All settlements are illegal under international law, a position that was reiterated by the UN Security Council in its resolution on the matter in late 2016.

Among the signatories are former attorney general Michael Ben-Yair, former director-general of the Israeli Foreign Ministry Alon Liel, former Israeli ambassador to South Africa Ilan Baruch, former IDF chief education officer Mordechai Bar-On, at least eight recipients of the Israel Prize, and hundreds of other prominent Israelis.

The rationale behind pursuing an international policy of calling out companies that are engaged in business with Israeli settlements, explained Policy Working Group chairman Ambassador Ilan, is that “such business relations enhance the environment which sustains human rights violations and stand in contrast with the interest of peace in the Middle East.”

Whether it is possible to differentiate between Israel and its settlements is itself a matter of debate, however. Israeli officials are deliberately chipping away at the very idea that one can boycott or divest from Israeli settlements without harming Israel and its economy.

“If you want to divest from the West Bank – Judea and Samaria – you have to divest from Israel, which means you boycott Israel completely,” Israeli diplomat Ron Brummer said last month, according to a report in Mondoweiss. Strategic Affairs and Public Security Minister Gilad Erdan told the AP last month that a settlement boycott equals a boycott of Israel.

Israel has good reason to fear a settlement boycott. As I wrote a year ago:

[N]ot only is the settlement economy virtually inseparable from the Israeli economy, the occupation is part of the Israeli economy. Blurring whatever remains — or once existed — of the line distinguishing the two has been one of the Netanyahu government’s greatest projects.

The truth is that Israel’s settlements are not only an inextricable part of the Israeli economy, they have become an inextricable part of Israel, at least as far as the current leadership sees things.

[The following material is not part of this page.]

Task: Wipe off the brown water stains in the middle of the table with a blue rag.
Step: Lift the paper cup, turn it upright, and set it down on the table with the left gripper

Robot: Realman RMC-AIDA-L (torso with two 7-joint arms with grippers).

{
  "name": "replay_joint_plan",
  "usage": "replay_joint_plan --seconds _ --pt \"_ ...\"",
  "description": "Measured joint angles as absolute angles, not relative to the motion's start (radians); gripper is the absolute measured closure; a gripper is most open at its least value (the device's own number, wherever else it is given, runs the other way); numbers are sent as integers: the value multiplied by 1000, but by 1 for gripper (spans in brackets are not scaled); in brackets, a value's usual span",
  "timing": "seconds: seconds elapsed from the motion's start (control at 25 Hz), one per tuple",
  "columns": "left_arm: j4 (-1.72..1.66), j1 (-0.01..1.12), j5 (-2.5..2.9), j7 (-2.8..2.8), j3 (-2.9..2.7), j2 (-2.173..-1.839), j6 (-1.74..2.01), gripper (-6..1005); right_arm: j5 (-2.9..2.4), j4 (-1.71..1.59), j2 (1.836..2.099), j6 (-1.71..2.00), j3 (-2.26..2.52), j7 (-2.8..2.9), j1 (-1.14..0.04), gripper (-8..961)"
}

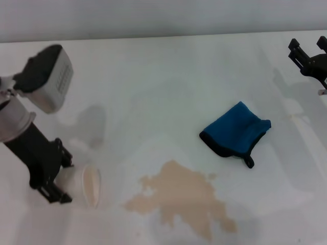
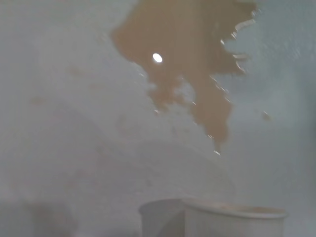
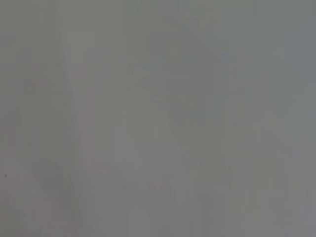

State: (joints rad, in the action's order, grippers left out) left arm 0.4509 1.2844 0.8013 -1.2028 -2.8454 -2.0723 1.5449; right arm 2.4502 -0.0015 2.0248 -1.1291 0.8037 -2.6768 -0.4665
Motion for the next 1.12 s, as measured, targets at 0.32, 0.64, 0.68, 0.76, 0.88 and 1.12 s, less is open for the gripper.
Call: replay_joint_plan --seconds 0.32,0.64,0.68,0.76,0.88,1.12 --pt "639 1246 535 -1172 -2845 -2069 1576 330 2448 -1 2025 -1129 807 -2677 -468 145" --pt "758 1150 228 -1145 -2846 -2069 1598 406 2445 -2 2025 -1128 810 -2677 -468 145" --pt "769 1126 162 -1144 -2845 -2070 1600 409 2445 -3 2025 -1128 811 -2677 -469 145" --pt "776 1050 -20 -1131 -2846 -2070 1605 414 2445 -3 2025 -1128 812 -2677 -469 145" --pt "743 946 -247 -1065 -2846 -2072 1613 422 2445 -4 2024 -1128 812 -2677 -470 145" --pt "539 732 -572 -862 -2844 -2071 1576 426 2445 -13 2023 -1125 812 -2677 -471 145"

Israeli leaders see the idea of a limited boycott of the settlements alone as a farce because they know it would bleed right through the Green Line they’ve been working so hard to erase.

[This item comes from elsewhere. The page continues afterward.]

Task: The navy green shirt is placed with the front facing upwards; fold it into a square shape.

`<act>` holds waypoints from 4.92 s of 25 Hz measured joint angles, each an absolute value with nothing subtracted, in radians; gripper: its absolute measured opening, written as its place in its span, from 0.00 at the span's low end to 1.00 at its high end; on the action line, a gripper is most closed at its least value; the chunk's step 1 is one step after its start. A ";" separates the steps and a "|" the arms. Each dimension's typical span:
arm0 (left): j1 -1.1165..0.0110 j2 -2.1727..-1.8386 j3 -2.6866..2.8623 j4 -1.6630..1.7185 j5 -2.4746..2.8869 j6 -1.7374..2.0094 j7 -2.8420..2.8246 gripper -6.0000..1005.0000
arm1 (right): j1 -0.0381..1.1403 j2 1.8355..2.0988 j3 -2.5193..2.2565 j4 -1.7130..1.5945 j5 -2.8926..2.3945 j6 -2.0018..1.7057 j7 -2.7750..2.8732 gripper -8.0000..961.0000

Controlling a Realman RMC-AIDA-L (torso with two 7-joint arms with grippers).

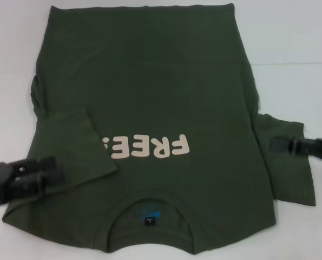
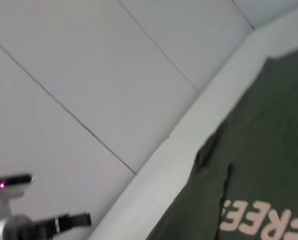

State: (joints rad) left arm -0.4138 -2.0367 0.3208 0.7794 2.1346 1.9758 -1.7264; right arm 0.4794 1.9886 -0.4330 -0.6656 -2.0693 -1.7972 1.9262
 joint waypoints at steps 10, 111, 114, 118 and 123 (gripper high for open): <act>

The Israeli government’s “you’re either with us or against us” approach to countering the boycott movement, or any accountability for the occupation for that matter, is becoming starker at an almost dizzying pace. One new law denies entry into Israel to foreign nationals who support the Palestinian-led boycott, divestment and sanctions (BDS) movement. Just in the past few days, the head of Netanyahu’s governing coalition introduced legislation that would make supporting BDS a crime punishable by seven years in prison. The list goes on.

Nearly all of the anti-BDS legislation introduced in Israel in recent years — as well as legislation introduced by its proxies and friends in other countries — deliberately erases any distinction between those who might boycott all of Israel and those who limit their boycotts to Israeli settlements.

The aim of erasing that differentiation is to delegitimize the worldview that believes Israel can (or even should) end the occupation of Palestine, without which the settlements cannot exist. The Israeli Right wants to create a binary, zero-sum equation in which one cannot support Israel while opposing its settlements, and by extension the occupation, even if that means losing a significant number of its supporters along the way.

In their petition to the United Nations, these 430 Israelis are demanding that the world not fall into the Israeli Right’s trap. They are asking the international community to insist on seeing the Green Line, no matter how hard Israel works to erase it.